Are you looking for a market analysis template?

Use this market analysis template to get a clear picture of your space and create the right strategies and features to win your market.

Failing to do a reasonable amount of market analysis is probably the number one reason that startups fail. Unless you know what you are getting into, and what you’ve got, you don’t know the threats and landscape. It’s easy to fall into any number of pitfalls.

Look at all of the top reasons given for around 90% of startup businesses failing in their first few years, and they can all be traced back to this. Whether it is running out of money, poor financial management, not having a pressing problem to solve, marketing, not having enough customers, or just being taken out of the game by competitors, it is mostly because the founders didn’t know their space.

If you’ve seen many pitches for new startups, then you may be incredibly shocked at just how little research the entrepreneurs behind them did before rushing in and trying to convince others to come with them. Sometimes it seems like they couldn’t even invest two minutes on a Google search, before trying to hire others and asking for millions of dollars in funding and attempting some marketing. 

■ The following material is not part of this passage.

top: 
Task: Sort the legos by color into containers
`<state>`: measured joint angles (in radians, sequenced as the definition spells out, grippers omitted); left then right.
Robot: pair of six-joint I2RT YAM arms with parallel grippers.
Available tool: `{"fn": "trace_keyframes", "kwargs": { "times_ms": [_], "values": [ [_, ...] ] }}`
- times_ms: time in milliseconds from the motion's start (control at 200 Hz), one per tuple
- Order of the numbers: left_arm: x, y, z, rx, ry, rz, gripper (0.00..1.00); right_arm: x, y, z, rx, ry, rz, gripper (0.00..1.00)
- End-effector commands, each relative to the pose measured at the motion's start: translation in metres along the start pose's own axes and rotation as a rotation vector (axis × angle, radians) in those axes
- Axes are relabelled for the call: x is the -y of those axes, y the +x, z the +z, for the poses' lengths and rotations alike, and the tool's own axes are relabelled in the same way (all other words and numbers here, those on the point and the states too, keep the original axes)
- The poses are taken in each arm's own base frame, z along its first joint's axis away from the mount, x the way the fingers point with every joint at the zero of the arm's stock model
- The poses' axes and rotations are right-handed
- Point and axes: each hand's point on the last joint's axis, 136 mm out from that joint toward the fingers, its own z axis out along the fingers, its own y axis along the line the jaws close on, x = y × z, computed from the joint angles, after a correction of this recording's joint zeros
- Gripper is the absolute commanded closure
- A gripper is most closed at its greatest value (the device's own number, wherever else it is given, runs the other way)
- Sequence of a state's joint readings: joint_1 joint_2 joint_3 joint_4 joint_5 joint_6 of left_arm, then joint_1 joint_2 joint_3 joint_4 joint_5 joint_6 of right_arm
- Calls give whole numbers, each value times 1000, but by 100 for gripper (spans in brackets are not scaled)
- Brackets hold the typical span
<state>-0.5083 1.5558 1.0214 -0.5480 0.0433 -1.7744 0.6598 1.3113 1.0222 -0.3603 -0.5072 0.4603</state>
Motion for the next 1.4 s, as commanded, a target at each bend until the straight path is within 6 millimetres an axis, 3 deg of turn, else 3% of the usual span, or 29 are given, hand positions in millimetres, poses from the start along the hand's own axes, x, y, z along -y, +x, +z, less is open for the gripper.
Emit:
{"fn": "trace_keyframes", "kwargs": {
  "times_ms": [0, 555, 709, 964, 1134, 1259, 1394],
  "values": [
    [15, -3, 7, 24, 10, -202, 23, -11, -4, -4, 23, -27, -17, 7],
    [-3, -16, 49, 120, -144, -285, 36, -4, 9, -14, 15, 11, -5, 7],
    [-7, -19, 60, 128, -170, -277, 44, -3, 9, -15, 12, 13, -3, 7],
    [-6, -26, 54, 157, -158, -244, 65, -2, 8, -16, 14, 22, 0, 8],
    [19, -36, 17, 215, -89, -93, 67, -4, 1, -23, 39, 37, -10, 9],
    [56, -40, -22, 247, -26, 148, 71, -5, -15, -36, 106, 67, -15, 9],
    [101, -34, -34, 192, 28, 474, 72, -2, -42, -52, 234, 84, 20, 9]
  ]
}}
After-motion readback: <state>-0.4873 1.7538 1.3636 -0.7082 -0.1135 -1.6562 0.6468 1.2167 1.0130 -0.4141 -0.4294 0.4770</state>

Be different. Use this business template to get a great handle on your market, and set yourself up for success.

Industry Description

What industry are you operating in? Add as much detail as you need to for presenting to those who are not familiar with your space or convergence of markets.

The industry that you are operating in is also something of extreme interest to potential investors that you may be targetting. When you are fundraising storytelling is everything and that is why you want to capture everything in a great pitch deck.

For a winning pitch deck to help you here, take a look at the template created by Silicon Valley legend, Peter Thiel (see it here) that I recently covered. Thiel was the first angel investor in Facebook with a $500K check that turned into more than $1 billion in cash.

Remember to unlock the pitch deck template that is being used by founders around the world to raise millions below.

Target Market

What is your niche out of this larger market? The more specific you are the better. 

You may refine your niche based on a variety of factors, including:

  • Geographic area
  • Price range (affordable or luxury)
  • Customer size (amount of income, or revenues for B2B startups)
  • Type of customer (B2B, B2C or enterprise)

Market Size

This is one of the most important questions to answer to prospective investors. Much of their decision will rely on this one data point. 

Break this down by:

  • Total market size
  • Target market
  • The serviceable and addressable market

You may consider these numbers both in terms of dollars and sales units. Later, when you evaluate competitors, you’ll find out how fierce the competition is. Maybe you are the only one in this space today. Or in the case of real estate, some may find they are in a local market with 900 direct competitors and only a fraction of that number of sales. Meaning many won’t get a sale each month or year. 

This isn’t just for investors either. You need to know if the potential is big enough to create a real business. Especially one which can be big enough to reach your goals. It will also guide your financial modeling, expected sales volumes, and profit projections. 

It can be good to be a big fish in a small pond or even a small fish in a very big pond. You don’t need as much market share to make the same amount of money in a very big industry.

Don’t forget to consider the future size of this market too. Few want to be in contracting industries. A lot of mature and established industries are shrinking. That can make things a lot harder. It can certainly make it harder to convince lenders and equity investors to jump in on the ride with you. 

Other markets are new or are growing much more rapidly. Some may be entering extended periods of growth which are projected to expand for the next decade or more, and by billions of customers. Make sure to back up your claims with authoritative research.

I go more in detail on how to create a marketing plan in the video below.

Customers 

Who are your customers in this market space? 

Use this space to insert your customer personas. Who are they exactly? Even as a B2B or enterprise startup, you have customer profiles, and sales still rely on doing business with individual humans.

Competitors

Who is serving these customers now? 

Key questions to ask and answer include:

How many competitors are in this space today?

What types of buckets or categories do they fall into?

It is also worth analyzing what potential competitors you may have in the near future. Even if there are few competitors now if you are successful and get the attention you can bet others will want in on it too. Will this be large corporations that can afford to lose billions of dollars to take you out of business? Or will it be new startups who can move fast and operate lean?

You may want to include several short bullet-pointed profiles of competitors. Show a comparison, and what they are doing well and poorly.

What is your unique selling proposition (USP)? How are you differentiated from everyone else?

Pricing

What does your competitor research show you about the best pricing for your business and product? What are the high and low price points? Where will you fall into the stack?

The Customer Journey

What are the steps involved in your target customers making a purchasing decision for a product like yours? You need to know this to create an effective marketing and sales plan and process.